Helping Your Child Adjust to a New Class
When Marissa discovered at her back to school “Meet and Greet” that she had been placed in a different fourth grade class than all of her third grade friends (including her BFF), she began sobbing.
I hugged her, and after a while I said, “It’s really disappointing that you’re not in the same class as your friends this year.” The sobs turned to sniffles.
I pointed out that she’d see her friends during recess and lunch and that we’d have play dates with them on the weekends. In that moment, I knew there was nothing I could say to convince her that everything would be ok.
Though I felt the depths of my daughter’s disappointment, I also knew that getting through this experience would build up her strength and her character. I trusted that she’d rise to the occasion of managing her circumstances.
As it turned out, Marissa made three new BFFs that year. She also established a close relationship with her teacher and excelled academically and socially, while still adjusting to her parents’ divorce.
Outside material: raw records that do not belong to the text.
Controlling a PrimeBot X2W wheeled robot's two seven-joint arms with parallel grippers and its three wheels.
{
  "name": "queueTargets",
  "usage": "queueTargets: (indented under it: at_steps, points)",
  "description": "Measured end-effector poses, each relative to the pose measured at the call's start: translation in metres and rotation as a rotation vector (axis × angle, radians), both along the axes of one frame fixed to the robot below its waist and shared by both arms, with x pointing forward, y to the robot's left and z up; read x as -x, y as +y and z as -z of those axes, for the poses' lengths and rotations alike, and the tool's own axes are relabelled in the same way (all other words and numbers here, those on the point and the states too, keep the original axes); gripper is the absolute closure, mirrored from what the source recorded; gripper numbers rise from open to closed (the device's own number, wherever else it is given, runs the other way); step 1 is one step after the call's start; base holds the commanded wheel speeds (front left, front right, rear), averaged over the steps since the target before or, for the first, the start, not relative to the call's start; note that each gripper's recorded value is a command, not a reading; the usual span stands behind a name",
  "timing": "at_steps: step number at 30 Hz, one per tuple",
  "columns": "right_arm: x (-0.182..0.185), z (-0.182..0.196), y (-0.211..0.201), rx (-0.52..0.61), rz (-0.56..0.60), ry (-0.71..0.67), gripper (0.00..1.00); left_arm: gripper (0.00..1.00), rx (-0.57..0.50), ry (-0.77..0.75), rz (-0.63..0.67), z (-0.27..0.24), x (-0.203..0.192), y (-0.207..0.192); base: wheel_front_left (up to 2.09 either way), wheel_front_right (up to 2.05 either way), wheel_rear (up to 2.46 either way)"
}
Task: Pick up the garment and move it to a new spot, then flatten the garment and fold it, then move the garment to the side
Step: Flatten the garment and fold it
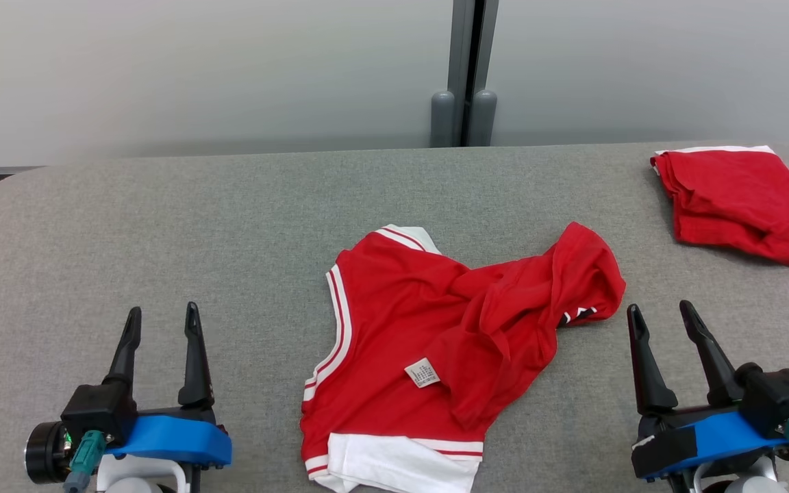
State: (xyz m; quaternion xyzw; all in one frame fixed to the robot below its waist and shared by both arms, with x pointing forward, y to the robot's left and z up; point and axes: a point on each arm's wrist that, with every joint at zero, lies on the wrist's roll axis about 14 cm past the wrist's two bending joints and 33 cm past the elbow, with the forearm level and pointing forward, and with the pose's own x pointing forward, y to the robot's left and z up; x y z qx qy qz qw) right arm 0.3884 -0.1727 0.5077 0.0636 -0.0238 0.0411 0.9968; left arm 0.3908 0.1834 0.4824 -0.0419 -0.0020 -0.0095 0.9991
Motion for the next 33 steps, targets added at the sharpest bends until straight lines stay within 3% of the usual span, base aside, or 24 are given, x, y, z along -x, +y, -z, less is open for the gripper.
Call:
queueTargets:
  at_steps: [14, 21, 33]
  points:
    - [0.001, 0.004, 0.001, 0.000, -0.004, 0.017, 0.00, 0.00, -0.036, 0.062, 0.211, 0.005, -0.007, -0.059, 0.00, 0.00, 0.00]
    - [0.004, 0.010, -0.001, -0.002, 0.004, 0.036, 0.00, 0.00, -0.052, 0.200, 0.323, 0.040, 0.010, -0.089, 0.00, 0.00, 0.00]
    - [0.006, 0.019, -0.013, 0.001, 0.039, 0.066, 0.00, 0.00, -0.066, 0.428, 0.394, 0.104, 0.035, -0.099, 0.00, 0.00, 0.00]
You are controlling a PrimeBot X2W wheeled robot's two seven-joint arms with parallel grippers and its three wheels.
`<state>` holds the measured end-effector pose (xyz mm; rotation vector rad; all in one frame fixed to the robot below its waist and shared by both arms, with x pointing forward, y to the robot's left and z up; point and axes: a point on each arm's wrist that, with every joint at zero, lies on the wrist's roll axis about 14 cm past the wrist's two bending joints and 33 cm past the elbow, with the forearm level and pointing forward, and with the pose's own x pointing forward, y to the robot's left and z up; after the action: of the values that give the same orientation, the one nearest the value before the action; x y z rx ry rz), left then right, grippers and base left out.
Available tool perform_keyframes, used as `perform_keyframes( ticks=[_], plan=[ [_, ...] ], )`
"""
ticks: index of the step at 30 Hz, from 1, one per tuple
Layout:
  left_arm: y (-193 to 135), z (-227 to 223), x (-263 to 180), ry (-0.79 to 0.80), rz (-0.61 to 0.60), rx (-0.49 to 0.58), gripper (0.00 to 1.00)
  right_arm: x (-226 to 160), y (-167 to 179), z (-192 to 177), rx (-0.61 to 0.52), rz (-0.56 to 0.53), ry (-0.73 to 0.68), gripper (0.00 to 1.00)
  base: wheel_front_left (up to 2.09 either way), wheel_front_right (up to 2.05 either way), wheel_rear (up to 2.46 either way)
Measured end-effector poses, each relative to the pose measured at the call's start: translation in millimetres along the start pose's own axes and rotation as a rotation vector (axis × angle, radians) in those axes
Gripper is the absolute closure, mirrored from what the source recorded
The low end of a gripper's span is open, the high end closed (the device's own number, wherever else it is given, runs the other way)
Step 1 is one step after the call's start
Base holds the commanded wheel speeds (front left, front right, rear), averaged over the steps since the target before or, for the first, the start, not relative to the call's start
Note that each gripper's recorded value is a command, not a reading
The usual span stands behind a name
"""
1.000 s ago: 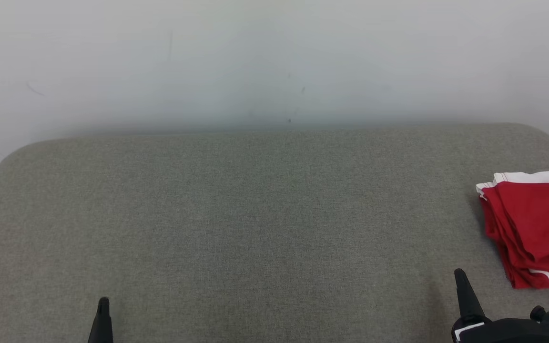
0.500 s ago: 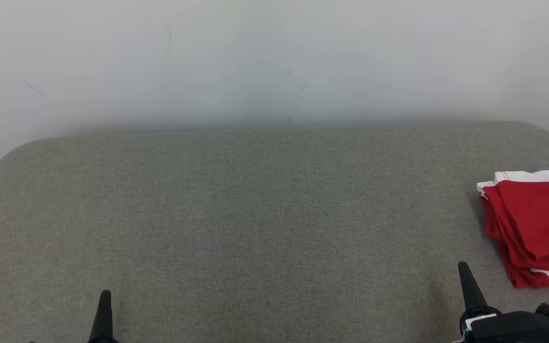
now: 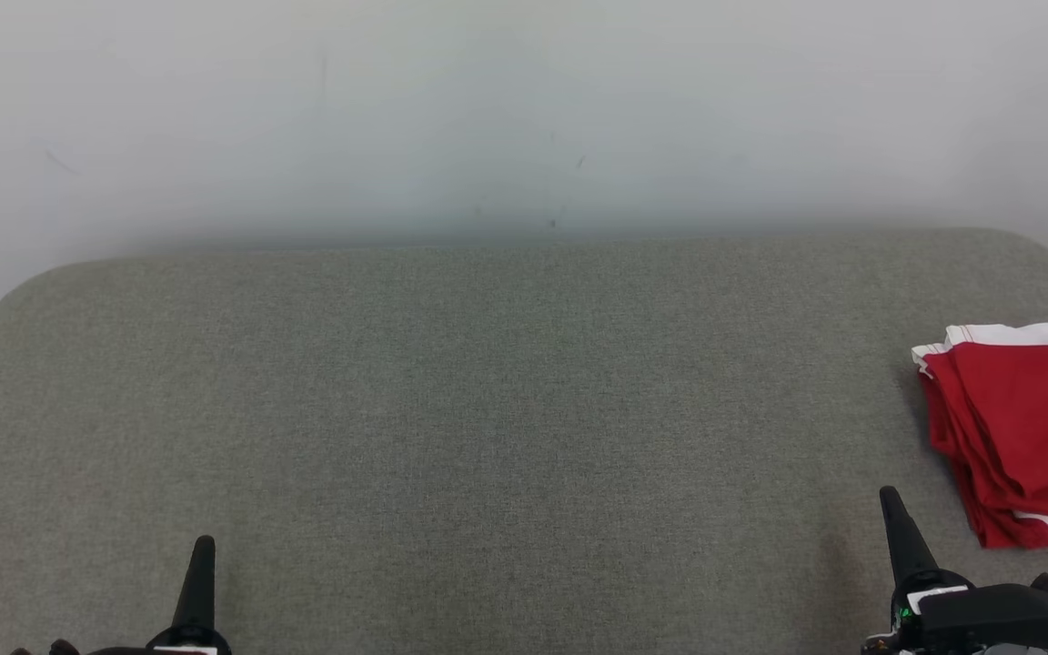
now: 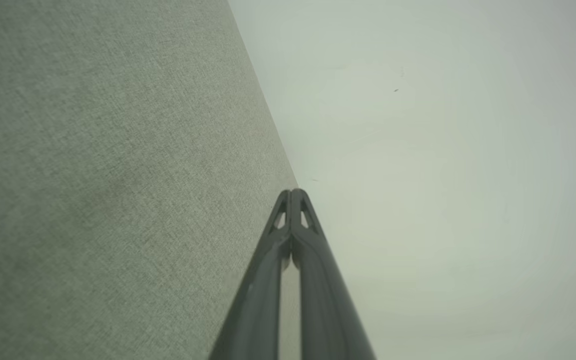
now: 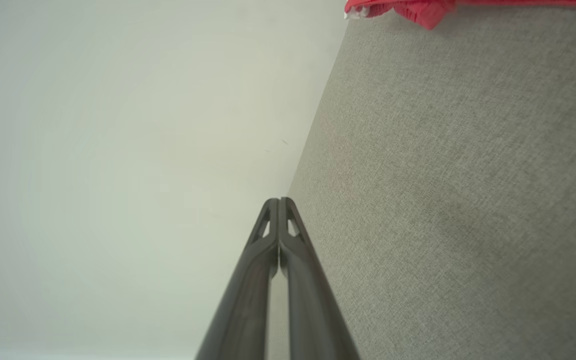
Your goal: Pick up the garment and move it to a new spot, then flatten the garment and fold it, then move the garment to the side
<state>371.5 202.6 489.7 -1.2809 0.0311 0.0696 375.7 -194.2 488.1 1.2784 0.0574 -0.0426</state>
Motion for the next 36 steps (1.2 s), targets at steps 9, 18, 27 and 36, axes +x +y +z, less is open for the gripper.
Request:
perform_keyframes(
  ticks=[9,18,27,36],
  plan=[
    [-2.2,-0.2,2.9,0.006,-0.007,-0.071,1.0,3.5,4.8,3.1,0.072,0.016,-0.004,1.0,0.0,0.0,0.0],
    [-5.0,-0.4,5.9,0.013,-0.017,-0.132,1.0,5.1,6.8,5.1,0.132,0.024,-0.005,1.0,0.0,0.0,0.0],
    [-9.9,-0.3,10.1,0.02,-0.033,-0.195,1.0,7.4,9.7,7.5,0.196,0.036,-0.008,1.0,0.0,0.0,0.0],
    [-13.1,-0.2,12.9,0.026,-0.046,-0.253,1.0,10.2,13.7,10.0,0.254,0.052,-0.009,1.0,0.0,0.0,0.0]
  ],
)
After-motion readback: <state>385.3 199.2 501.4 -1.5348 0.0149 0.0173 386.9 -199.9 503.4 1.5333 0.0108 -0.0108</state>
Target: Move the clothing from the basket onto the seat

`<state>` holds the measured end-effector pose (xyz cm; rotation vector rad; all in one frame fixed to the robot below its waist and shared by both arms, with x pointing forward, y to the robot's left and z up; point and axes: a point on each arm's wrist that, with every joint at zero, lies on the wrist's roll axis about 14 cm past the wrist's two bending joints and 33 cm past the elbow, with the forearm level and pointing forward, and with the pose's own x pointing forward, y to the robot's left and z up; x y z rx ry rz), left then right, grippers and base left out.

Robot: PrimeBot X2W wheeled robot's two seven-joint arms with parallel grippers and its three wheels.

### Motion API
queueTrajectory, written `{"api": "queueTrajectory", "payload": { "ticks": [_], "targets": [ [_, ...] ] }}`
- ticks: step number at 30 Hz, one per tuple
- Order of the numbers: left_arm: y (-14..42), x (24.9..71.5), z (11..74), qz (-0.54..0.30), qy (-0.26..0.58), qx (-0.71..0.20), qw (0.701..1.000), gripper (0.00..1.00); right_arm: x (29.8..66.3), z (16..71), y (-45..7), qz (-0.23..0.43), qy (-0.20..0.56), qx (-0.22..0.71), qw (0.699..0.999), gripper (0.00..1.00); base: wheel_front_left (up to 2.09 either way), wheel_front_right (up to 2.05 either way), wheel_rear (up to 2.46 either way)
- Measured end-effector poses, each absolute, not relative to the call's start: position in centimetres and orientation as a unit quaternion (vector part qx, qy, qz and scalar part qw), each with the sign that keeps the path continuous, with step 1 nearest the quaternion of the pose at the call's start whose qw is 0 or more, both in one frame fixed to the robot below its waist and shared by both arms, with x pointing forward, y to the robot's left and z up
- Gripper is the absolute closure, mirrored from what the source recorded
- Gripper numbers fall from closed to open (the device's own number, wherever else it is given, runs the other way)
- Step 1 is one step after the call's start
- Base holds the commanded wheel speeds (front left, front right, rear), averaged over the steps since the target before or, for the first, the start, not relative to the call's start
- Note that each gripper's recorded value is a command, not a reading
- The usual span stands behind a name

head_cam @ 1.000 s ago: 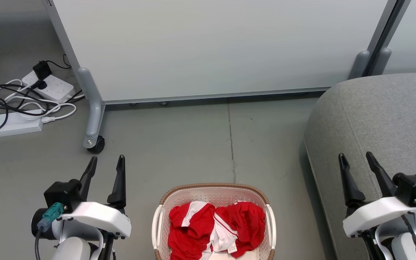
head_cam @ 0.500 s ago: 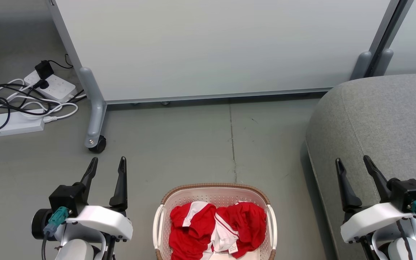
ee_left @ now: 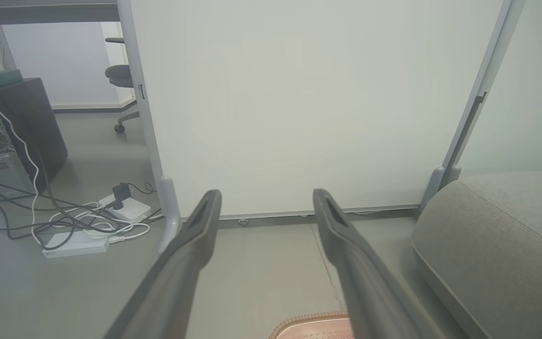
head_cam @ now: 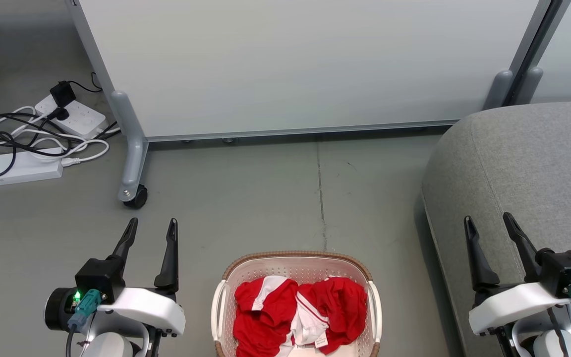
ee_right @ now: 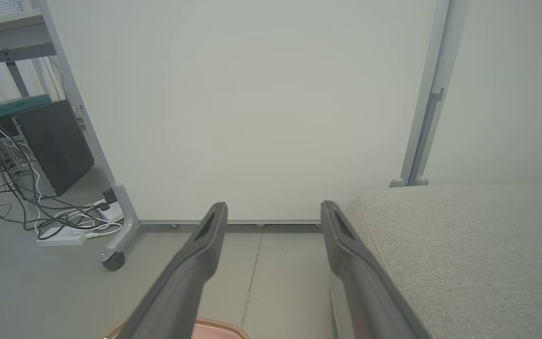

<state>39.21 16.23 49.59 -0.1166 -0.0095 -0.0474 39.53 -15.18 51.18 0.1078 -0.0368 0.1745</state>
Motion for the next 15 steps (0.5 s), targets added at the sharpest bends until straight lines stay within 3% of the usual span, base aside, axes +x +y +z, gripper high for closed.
{"api": "queueTrajectory", "payload": {
  "ticks": [15],
  "targets": [
    [16.81,39.02,49.27,-0.01,0.005,-0.065,0.998,0.0,39.56,51.37,-15.17,0.086,-0.023,0.063,0.994,0.0,0.0,0.0,0.0]
  ]
}}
Had I marched into the Principal’s office requesting a class change, I would have robbed Marissa of the opportunity to realize her ability to overcome a social and emotional challenge and to grow through the experience.
Now that I work in her school, I appreciate the many factors that the teachers and administrators take into consideration when creating class lists. They don’t just randomly assign students to groups. Rather, they carefully evaluate how the academic abilities, learning styles, personalities, behavior, gender, friendships, and other student needs complement or conflict with one another.
What should you do if your child is placed in a class with a teacher or student he doesn’t like?
1. Stay calm.
When you overreact or get emotional, your child can become even more upset. Staying calm sends the message that everything will be ok.
2. Validate his experience.
Let him know you understand his distress and that his feelings are acceptable — whatever they are.
3. Wait and see.
Give your child some time (at least four weeks) to adjust to his class before you make any changes. Teachers need time to create a classroom community, establish routines, and get to know the students.
4. Don’t make assumptions or compare your situation to that of other kids.
Every student and situation is different, so talking to other moms about their child’s teacher, class, or experience won’t inform you about your own. I’ve found that talking about these issues with other parents tends to create a lot of unnecessary drama.
5. Request a meeting with your child’s teacher.
If, after a month, you still have concerns, clearly communicate them to the teacher and be open to working with him/her toward a resolution. After that, if you still aren’t satisfied, talk to the appropriate department chair or the school principal. If you get to this point in the process and the principal doesn’t agree to make the change, continue working with the teacher and/or school counselor to identify strategies to help your child manage.